WORK REQUIRED:
Each entry below is to be returned exactly, with any pictures left out.

AVAILABLE DATA:
##########

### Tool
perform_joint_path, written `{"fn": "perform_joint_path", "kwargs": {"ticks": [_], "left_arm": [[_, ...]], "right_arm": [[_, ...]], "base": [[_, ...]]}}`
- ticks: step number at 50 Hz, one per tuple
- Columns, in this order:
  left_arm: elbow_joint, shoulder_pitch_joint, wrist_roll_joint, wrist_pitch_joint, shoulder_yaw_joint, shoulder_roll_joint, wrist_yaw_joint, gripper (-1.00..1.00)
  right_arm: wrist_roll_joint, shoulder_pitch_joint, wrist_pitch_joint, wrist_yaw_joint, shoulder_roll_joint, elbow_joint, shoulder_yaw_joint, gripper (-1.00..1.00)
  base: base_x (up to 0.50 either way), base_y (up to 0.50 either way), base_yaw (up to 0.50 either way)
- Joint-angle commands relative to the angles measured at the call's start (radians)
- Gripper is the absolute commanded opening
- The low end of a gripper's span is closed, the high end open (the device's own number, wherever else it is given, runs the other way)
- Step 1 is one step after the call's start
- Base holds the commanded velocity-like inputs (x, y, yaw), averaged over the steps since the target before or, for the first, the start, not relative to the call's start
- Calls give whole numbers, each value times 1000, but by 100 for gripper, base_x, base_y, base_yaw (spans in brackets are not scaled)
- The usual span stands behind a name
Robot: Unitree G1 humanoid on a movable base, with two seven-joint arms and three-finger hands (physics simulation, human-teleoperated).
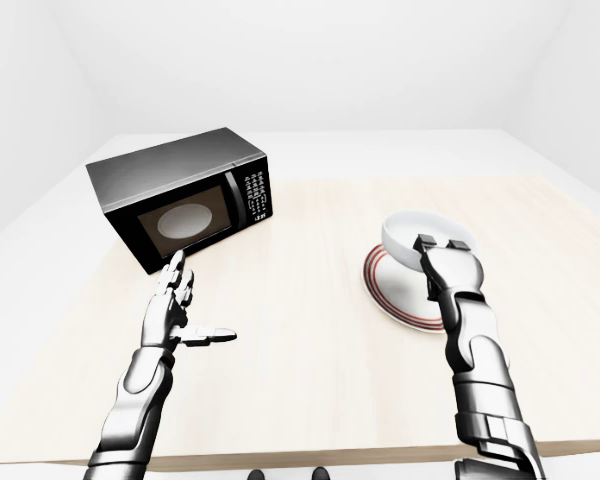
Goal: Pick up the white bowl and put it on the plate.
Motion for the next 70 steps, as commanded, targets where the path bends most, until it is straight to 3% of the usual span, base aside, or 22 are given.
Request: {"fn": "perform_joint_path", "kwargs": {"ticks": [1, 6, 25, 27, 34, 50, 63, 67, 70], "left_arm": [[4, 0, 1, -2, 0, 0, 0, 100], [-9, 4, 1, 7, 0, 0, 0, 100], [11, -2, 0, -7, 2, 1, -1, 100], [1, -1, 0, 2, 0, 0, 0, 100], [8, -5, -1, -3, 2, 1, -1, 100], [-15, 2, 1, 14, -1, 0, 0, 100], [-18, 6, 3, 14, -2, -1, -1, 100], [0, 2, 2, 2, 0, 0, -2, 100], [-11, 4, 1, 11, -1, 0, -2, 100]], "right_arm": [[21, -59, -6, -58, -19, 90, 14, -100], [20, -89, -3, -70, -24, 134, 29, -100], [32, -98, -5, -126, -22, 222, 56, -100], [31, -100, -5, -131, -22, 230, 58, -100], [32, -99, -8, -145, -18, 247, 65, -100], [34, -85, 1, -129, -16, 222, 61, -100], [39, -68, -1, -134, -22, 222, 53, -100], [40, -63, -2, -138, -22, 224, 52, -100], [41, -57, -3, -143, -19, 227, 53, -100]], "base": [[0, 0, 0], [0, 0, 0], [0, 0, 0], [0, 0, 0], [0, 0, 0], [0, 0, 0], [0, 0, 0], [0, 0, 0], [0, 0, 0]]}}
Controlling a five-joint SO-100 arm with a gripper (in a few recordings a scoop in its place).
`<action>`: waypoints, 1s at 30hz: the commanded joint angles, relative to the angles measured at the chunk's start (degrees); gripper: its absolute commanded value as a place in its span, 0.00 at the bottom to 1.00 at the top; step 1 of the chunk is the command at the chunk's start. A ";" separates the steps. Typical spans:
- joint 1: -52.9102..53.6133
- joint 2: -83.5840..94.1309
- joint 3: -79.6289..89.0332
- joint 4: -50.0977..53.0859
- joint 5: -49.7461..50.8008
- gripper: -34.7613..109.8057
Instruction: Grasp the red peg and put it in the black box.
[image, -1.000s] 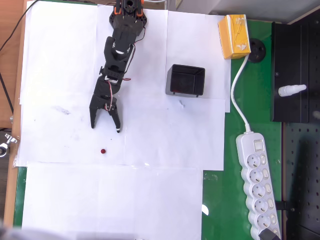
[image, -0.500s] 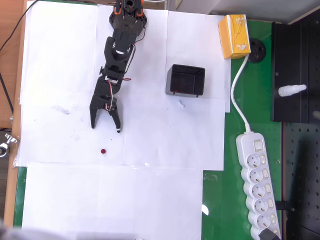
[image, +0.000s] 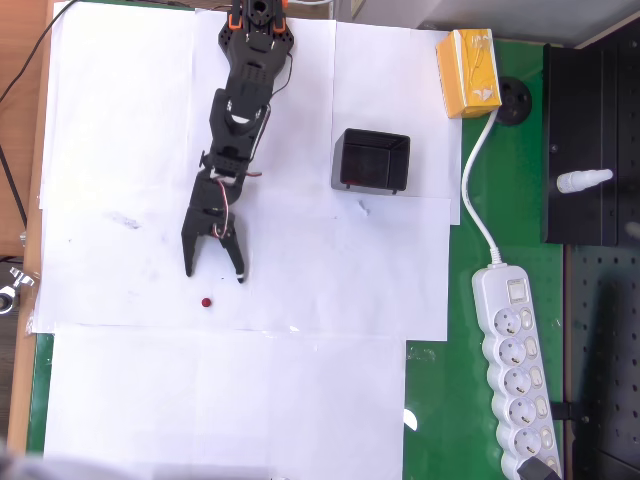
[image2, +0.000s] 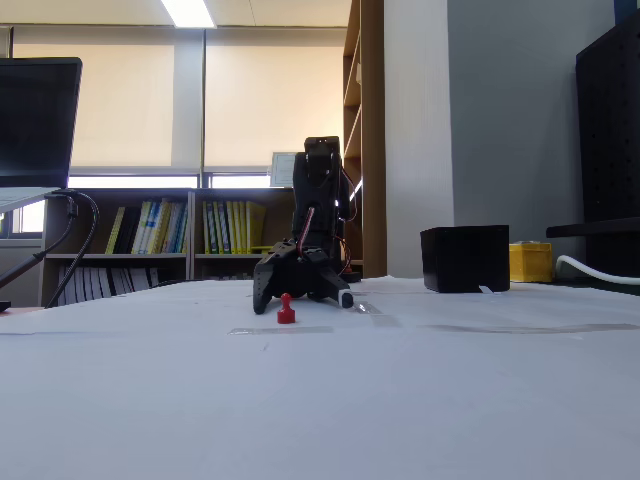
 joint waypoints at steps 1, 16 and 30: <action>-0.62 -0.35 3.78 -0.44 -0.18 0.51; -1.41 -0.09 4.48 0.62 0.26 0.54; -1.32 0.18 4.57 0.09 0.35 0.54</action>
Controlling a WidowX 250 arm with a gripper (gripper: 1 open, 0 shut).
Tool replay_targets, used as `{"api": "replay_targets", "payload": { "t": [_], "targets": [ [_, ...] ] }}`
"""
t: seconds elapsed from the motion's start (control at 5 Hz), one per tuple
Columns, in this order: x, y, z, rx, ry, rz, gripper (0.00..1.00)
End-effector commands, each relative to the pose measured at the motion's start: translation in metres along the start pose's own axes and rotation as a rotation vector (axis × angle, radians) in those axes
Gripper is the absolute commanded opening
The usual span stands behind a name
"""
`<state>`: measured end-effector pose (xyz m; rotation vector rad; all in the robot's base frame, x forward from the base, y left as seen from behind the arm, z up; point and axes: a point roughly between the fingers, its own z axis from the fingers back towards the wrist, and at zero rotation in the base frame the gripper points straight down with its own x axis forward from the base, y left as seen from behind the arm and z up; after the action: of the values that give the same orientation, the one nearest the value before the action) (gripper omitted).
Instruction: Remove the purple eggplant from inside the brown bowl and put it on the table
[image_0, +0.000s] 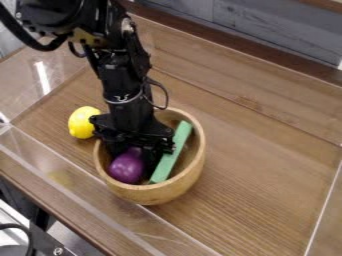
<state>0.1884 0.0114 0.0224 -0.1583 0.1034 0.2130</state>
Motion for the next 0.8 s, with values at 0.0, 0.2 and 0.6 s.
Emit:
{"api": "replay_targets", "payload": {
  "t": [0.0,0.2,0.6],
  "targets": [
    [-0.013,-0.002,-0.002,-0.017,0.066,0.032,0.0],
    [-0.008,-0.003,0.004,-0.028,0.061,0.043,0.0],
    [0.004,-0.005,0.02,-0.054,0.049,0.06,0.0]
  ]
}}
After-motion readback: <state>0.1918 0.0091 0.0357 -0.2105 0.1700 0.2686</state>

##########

ANSWER FOR THIS EXERCISE:
### Tool
perform_joint_path, written `{"fn": "perform_joint_path", "kwargs": {"ticks": [_], "left_arm": [[_, ...]], "right_arm": [[_, ...]], "base": [[_, ...]]}}`
- ticks: step number at 50 Hz, one per tuple
- Columns, in this order:
  left_arm: elbow_joint, shoulder_pitch_joint, wrist_roll_joint, wrist_pitch_joint, shoulder_yaw_joint, shoulder_roll_joint, wrist_yaw_joint, gripper (-1.00..1.00)
  right_arm: wrist_roll_joint, shoulder_pitch_joint, wrist_pitch_joint, wrist_yaw_joint, shoulder_roll_joint, elbow_joint, shoulder_yaw_joint, gripper (-1.00..1.00)
  base: base_x (up to 0.50 either way), base_y (up to 0.50 either way), base_yaw (up to 0.50 either way)
- Joint-angle commands relative to the angles measured at the call's start (radians)
- Gripper is the absolute commanded opening
- The low end of a gripper's span is closed, the high end open (the device's own number, wherever else it is given, runs the other way)
- Step 1 is one step after the call's start
- Base holds the commanded velocity-like inputs (x, y, yaw), averaged over the steps since the target before or, for the first, the start, not relative to the call's start
- Calls give whole numbers, each value times 1000, but by 100 for gripper, base_x, base_y, base_yaw (spans in brackets are not scaled)
- The usual span stands behind a name
Robot: Unitree G1 humanoid on a movable base, with two seven-joint arms and three-finger hands (physics simulation, human-teleoperated).
Goal: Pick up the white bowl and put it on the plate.
Motion for the next 70 steps, as commanded, targets where the path bends most, until it is straight to 3% of the usual span, base aside, or 22 are given.
Request: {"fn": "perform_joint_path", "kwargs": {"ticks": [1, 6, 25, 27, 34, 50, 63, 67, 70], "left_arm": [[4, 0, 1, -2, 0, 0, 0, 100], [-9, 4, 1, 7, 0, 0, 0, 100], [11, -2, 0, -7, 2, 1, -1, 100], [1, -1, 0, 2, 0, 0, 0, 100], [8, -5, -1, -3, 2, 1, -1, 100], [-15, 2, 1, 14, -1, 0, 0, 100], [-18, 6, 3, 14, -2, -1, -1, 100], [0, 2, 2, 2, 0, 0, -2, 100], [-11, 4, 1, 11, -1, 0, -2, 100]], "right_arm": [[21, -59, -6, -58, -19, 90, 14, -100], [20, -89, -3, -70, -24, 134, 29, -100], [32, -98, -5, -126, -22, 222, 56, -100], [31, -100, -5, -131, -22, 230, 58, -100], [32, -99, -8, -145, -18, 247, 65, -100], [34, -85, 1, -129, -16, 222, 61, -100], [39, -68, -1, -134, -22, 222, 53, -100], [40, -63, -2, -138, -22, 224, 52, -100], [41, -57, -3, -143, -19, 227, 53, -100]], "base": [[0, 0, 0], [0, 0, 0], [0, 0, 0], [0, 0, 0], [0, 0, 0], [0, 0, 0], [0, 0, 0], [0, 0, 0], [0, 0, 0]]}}
Controlling a five-joint SO-100 arm with a gripper (in a few recordings a scoop in its place).
`<action>`: waypoints, 1s at 30hz: the commanded joint angles, relative to the angles measured at the chunk's start (degrees); gripper: its absolute commanded value as a place in its span, 0.00 at the bottom to 1.00 at the top; step 1 of the chunk is the command at the chunk's start. A ";" separates the steps. Typical spans:
- joint 1: -52.9102..53.6133
- joint 2: -83.5840..94.1309
- joint 3: -79.6289..89.0332
- joint 4: -50.0977..53.0859
- joint 5: -49.7461..50.8008
- gripper: -34.7613..109.8057
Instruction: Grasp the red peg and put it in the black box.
[image, -1.000s] 
[image, -0.500s] 
[image, +0.000s] 
[image2, +0.000s] 
 joint waypoints at steps 1, 16 and 30: <action>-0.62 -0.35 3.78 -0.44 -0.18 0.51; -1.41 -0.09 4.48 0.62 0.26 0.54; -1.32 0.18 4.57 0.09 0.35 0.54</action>
Controlling a WidowX 250 arm with a gripper (gripper: 1 open, 0 shut).
Tool replay_targets, used as `{"api": "replay_targets", "payload": { "t": [_], "targets": [ [_, ...] ] }}`
"""
t: seconds elapsed from the motion's start (control at 5 Hz), one per tuple
Columns, in this order: x, y, z, rx, ry, rz, gripper (0.00..1.00)
End-effector commands, each relative to the pose measured at the motion's start: translation in metres along the start pose's own axes and rotation as a rotation vector (axis × angle, radians) in those axes
Gripper is the absolute commanded opening
The usual span stands behind a name
"""
`<state>`: measured end-effector pose (xyz m; rotation vector rad; all in the robot's base frame, x forward from the base, y left as seen from behind the arm, z up; point and axes: a point roughly between the fingers, its own z axis from the fingers back towards the wrist, and at zero rotation in the base frame the gripper points straight down with its own x axis forward from the base, y left as seen from behind the arm and z up; after the action: of the values that give the same orientation, the one nearest the value before the action) (gripper omitted).
Instruction: Remove the purple eggplant from inside the brown bowl and put it on the table
[image_0, +0.000s] 
<state>0.1884 0.0114 0.0224 -0.1583 0.1034 0.2130</state>
Motion for the next 0.8 s, with values at 0.0, 0.2 and 0.6 s.
Emit:
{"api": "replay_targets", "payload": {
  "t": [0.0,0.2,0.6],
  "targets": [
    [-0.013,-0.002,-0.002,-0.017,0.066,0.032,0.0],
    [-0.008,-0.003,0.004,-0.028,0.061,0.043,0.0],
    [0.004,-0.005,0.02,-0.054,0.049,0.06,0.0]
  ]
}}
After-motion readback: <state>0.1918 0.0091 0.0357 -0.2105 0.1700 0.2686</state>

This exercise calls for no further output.